Step 2: Set Up MCP Servers¶
Each integration guide lists the MCP servers you need. Configure them with read-only credentials wherever possible:
- GitHub: personal access token with repo:status, public_repo, and read:org scopes
- Gmail/Calendar: OAuth with readonly scopes
- Database: dedicated read-only user on a replica
- CRM: API keys with read-only access
Step 3: Run in Dry-Run Mode¶
For the first week, configure automations to log their intended actions without executing them. Review the logs daily. This catches: - Incorrect assumptions about data formats - Queries that return unexpected results - Edge cases (empty results, timezone issues, rate limits)

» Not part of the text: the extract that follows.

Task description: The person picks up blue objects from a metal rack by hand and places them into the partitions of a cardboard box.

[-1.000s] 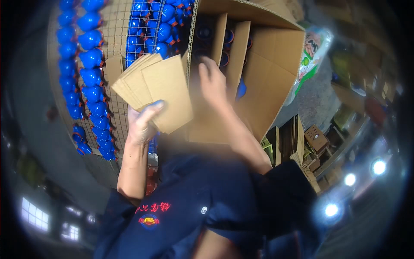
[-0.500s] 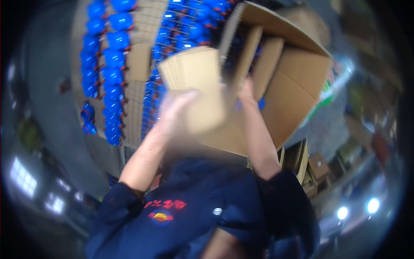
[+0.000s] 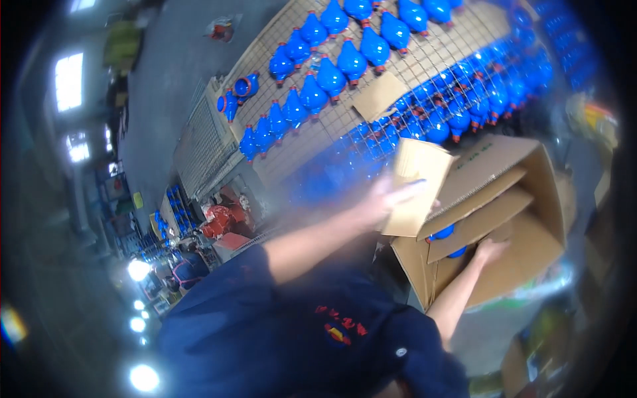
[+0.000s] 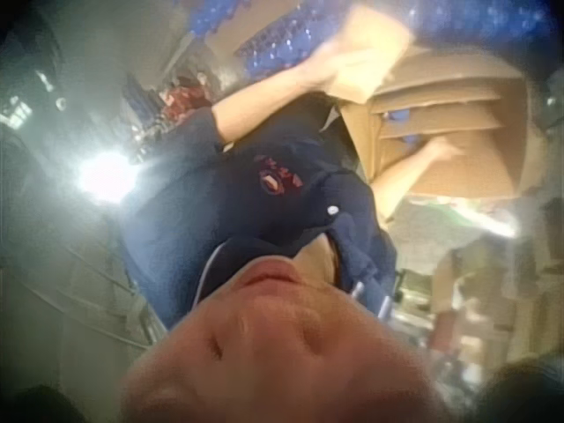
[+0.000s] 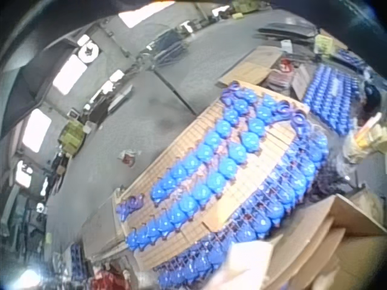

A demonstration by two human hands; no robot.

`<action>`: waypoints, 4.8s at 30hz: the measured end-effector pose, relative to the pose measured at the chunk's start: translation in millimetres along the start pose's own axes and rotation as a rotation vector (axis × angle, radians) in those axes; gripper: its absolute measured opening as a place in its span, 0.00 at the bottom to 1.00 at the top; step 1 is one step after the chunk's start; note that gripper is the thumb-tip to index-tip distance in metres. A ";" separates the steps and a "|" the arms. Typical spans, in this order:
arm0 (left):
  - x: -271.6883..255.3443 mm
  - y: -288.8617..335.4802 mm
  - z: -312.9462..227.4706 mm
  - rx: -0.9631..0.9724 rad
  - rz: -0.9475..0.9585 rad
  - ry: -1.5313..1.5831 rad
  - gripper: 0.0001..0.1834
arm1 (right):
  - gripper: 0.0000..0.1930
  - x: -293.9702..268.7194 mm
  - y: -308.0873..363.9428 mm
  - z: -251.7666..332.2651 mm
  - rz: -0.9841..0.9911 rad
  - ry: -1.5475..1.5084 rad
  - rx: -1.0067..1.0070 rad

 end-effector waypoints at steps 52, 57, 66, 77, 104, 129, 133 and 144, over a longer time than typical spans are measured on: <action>-737.0 170.4 -253.8 0.072 -1.238 -0.806 0.28 | 0.24 126.2 255.7 361.7 1.167 -1.792 0.961; -557.9 188.0 -210.3 0.179 -1.029 -0.237 0.21 | 0.28 91.8 251.0 347.3 1.215 -2.017 1.310; -301.8 120.4 -59.7 0.232 -0.267 0.126 0.29 | 0.31 -39.4 190.7 241.2 1.185 -2.063 0.890; -175.5 26.8 24.6 0.006 0.109 0.371 0.25 | 0.19 -80.0 51.0 73.3 0.358 -1.513 0.312; -12.5 -29.2 -27.0 -0.113 -0.119 0.042 0.18 | 0.16 -68.1 30.2 165.6 0.128 -0.986 -0.331; -72.4 -1.6 -43.8 -0.087 -0.303 -0.774 0.23 | 0.16 -2.4 -78.5 65.7 -0.173 -0.224 -0.036; -173.0 -34.1 -112.5 0.090 -0.608 -1.347 0.19 | 0.25 114.7 -87.2 25.0 0.345 0.046 0.020; -257.0 -139.7 -184.3 -0.212 -1.074 -1.768 0.52 | 0.30 134.0 -78.3 26.8 0.315 -0.091 0.160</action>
Point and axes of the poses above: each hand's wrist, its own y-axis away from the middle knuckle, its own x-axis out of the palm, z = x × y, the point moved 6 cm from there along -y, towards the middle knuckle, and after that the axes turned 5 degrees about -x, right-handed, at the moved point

Step 4: Enable One Automation at a Time¶
After dry-run validation, enable automations individually with a 48-hour observation period between each. This limits the blast radius of any misconfiguration.
Step 5: Monitor and Tune¶
Track these metrics for each automation: - Execution time (is it getting slower?) - Success rate (are transient failures increasing?) - Actionable vs noise ratio (are alerts useful?) - User feedback (are people finding value or muting?)
Common Pitfalls¶
| Pitfall | Prevention |
|---|---|
| Production database overload from reporting queries | Always use read replicas; set query timeouts |
| Rate limit exhaustion from too-frequent cron | Match cron frequency to API tier limits |
| Timezone mismatches in scheduled reports | Use UTC internally; convert at presentation layer |
| Stale credentials breaking automations silently | Health-check every automation daily; alert on auth failures |
| Alert fatigue from over-aggressive thresholds | Start with high thresholds; tighten based on feedback |
| Data drift between integrated systems | Run reconciliation queries weekly; flag discrepancies |
Extending the Patterns¶
These four integrations are examples of a generalizable pattern. You can apply the same architecture to:
- CI/CD + Communication: Connect CI platforms (GitHub Actions, CircleCI, Jenkins) to Slack/Teams for build and deploy notifications
- Finance + Operations: Connect payment processors (Stripe) to accounting (QuickBooks) for automated reconciliation
- Marketing + Sales: Connect ad platforms (Google Ads, Meta) to CRM for closed-loop attribution
- Support + Engineering: Connect help desks (Zendesk, Intercom) to issue trackers for bug escalation
- HR + Calendar: Connect HR systems to calendar for automated onboarding scheduling
The pattern is always: read from sources → compute/enrich/detect → write to destinations → alert on anomalies → log everything.